No. The Sawyer Squeeze and most portable hollow fiber filters have a 0.1-micron absolute pore size. This removes bacteria (minimum 0.2 microns) and protozoa (several microns) but does not filter viruses, which are 0.02-0.3 microns in diameter. For virus protection from North American wilderness water (low viral risk), this is usually acceptable. For international travel or post-disaster urban water with potential sewage contamination, a virus-rated filter or chemical backup is necessary.

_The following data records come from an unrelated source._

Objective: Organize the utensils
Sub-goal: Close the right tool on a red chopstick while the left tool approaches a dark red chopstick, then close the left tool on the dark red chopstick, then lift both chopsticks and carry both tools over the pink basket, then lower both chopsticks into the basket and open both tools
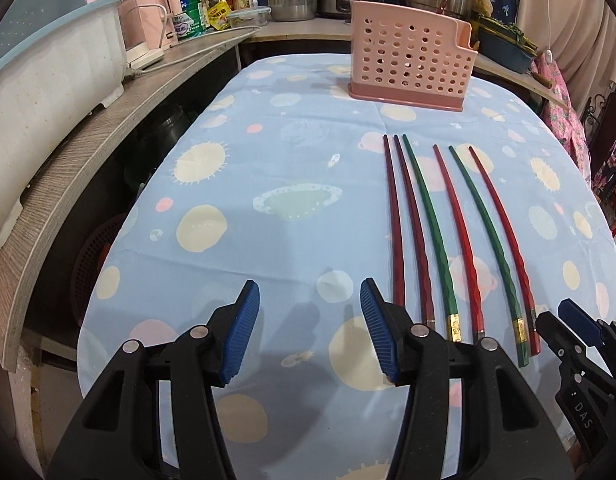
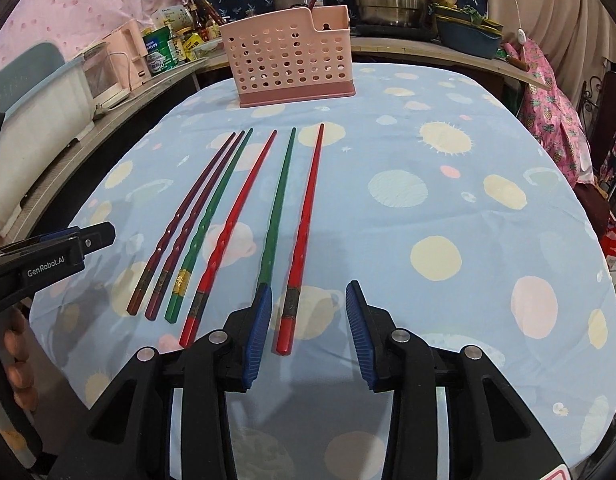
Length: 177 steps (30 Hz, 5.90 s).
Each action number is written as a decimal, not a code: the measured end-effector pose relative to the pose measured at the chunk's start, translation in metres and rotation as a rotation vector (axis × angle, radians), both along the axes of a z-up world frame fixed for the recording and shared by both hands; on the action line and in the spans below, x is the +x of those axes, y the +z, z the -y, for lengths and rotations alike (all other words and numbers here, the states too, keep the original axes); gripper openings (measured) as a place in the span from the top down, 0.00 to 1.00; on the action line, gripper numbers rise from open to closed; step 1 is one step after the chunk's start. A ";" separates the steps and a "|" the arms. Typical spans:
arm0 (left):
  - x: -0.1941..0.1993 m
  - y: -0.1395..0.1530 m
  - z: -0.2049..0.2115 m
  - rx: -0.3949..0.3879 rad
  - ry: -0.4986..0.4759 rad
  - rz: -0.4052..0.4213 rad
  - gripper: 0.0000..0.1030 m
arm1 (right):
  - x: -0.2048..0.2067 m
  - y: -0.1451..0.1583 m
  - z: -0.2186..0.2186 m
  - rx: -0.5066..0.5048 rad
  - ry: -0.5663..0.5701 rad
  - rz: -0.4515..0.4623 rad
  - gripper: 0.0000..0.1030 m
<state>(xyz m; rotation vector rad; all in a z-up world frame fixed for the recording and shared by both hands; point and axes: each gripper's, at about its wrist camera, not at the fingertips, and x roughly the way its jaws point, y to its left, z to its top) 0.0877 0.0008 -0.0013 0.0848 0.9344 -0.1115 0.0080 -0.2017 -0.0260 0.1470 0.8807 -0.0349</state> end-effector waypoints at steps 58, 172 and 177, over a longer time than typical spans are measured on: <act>-0.008 -0.033 0.021 -0.010 -0.084 -0.091 0.42 | 0.002 -0.011 -0.003 -0.022 0.005 -0.023 0.93; 0.263 0.241 0.064 -0.297 -0.010 0.422 0.94 | 0.295 0.232 0.087 0.172 -0.116 0.508 0.93; 0.266 0.227 0.066 -0.292 -0.008 0.392 0.93 | 0.299 0.215 0.085 0.164 -0.116 0.469 0.93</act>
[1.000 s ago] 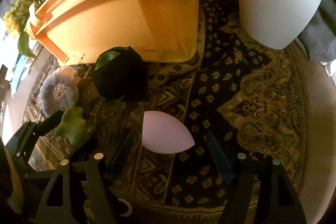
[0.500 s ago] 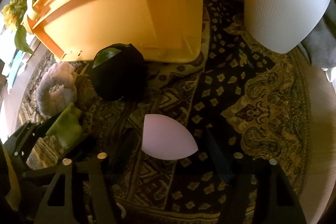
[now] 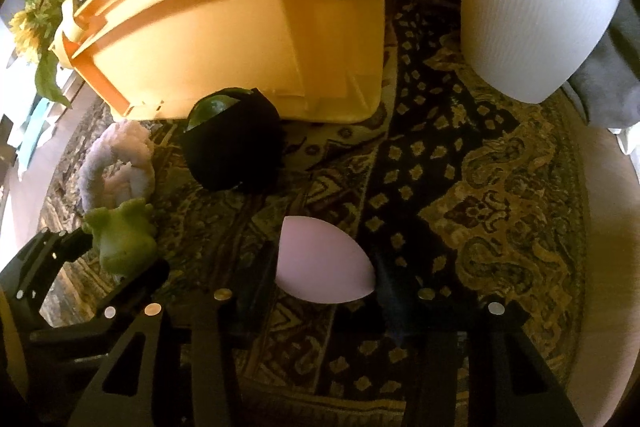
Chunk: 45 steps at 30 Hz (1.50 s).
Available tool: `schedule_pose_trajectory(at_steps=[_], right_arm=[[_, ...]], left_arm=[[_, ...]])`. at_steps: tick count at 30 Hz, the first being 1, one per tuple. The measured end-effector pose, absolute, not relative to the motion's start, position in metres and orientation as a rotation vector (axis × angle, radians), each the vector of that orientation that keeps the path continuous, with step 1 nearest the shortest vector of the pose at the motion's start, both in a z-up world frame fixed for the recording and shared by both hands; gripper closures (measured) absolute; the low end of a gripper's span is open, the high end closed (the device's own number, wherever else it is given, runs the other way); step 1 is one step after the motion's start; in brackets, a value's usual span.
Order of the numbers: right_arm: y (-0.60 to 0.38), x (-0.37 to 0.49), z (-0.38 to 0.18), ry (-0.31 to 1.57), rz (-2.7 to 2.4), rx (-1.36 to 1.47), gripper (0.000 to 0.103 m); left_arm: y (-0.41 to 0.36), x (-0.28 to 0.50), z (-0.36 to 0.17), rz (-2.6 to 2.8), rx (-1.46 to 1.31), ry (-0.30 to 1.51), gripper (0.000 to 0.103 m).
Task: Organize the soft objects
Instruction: 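Grasp the green plush frog with the left tool while the right tool grasps the pink sponge, then lower both held items into the orange crate and open both tools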
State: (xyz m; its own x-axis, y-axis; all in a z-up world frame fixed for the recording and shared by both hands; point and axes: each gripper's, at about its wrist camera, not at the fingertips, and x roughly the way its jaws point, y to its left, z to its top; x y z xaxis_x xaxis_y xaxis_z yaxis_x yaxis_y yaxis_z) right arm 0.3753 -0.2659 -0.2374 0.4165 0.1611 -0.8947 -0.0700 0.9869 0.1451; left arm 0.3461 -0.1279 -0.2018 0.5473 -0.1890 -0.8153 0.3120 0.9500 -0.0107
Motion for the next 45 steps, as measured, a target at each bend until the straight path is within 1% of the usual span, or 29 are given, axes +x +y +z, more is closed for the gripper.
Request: schedule_pose_trajectory(at_steps=[13,30,36,45], right_arm=[[-0.266,0.351,-0.199,1.027,0.140,0.089,0.055],[-0.244,0.341,-0.115,0.762,0.151,0.095,0.055],[-0.238,0.344,-0.086,0.667,0.156,0.089,0.055],[-0.232,0.354,-0.053,0.539,0.143,0.056,0.055]], left_arm=[[-0.125,0.329,-0.159,-0.288,0.138,0.810,0.039],[-0.097,0.323,-0.085,-0.234,0.070,0.626,0.039],[-0.088,0.328,-0.056,-0.206,0.071,0.534,0.039],[-0.079,0.342,-0.029,-0.192,0.073,0.458,0.039]])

Is the Berkey filter actually effective?
Berkey filters use gravity-fed ceramic carbon block elements. They are effective at removing bacteria, protozoa, some viruses (Black Berkey elements claim >99.9999% virus removal via adsorption, not mechanical filtration), and most organic chemicals. The controversy is around their lack of NSF/ANSI certification — they have not submitted to third-party testing under standard protocols. Independent laboratory testing has shown variable results. A Berkey is a reasonable preparedness filter but not a substitute for certified filtration when alternatives exist.
When do water filters need replacement?
Hollow fiber membrane filters (Sawyer, LifeStraw): rated for up to 100,000 gallons (Sawyer Squeeze) with backflushing maintenance; the filter can fail from freezing (destroys the membrane), chemical damage, or physical damage. Ceramic filters: last until cracked; can be scrubbed and reused many times. Activated carbon: exhaustion is invisible — carbon loses effectiveness after a volume of water determined by the manufacturer (often 40-100 gallons for small filters). Replace on schedule, not when taste returns.